From the line containing "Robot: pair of" through the end of the material below, output each line exactly as written, with pictures excluded.

SOURCE DATA Block Start

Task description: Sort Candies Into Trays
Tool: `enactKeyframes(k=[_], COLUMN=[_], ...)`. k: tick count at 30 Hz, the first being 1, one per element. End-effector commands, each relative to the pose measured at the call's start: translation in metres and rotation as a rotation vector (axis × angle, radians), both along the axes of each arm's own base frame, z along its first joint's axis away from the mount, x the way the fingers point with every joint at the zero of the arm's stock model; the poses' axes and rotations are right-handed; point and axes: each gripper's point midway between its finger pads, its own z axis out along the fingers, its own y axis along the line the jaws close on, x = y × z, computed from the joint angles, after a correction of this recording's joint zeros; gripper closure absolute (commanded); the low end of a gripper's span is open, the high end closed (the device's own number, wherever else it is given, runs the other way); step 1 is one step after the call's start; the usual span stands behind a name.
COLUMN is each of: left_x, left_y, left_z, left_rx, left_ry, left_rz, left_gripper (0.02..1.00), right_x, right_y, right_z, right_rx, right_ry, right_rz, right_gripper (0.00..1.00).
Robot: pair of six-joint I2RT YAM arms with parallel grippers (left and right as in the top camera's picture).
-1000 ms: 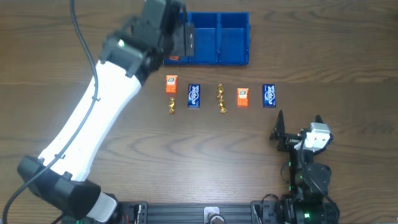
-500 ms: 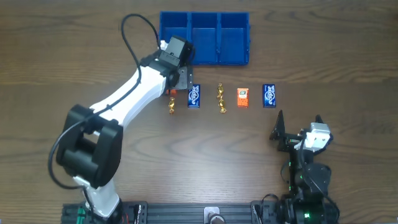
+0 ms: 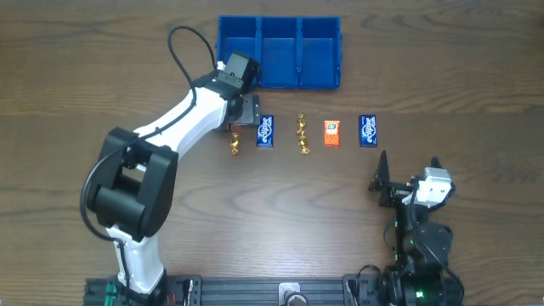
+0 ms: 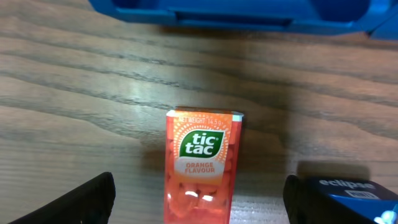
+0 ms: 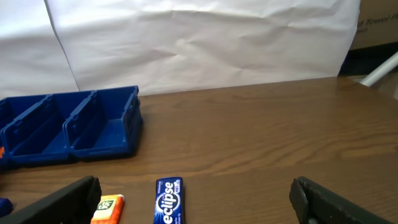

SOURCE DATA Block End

● **WRITTEN RESPONSE**
Robot: pair of six-joint I2RT YAM arms with parallel grippers (left and right as in the top camera's picture).
-1000 ms: 
-500 ms: 
+0 ms: 
+0 ms: 
+0 ms: 

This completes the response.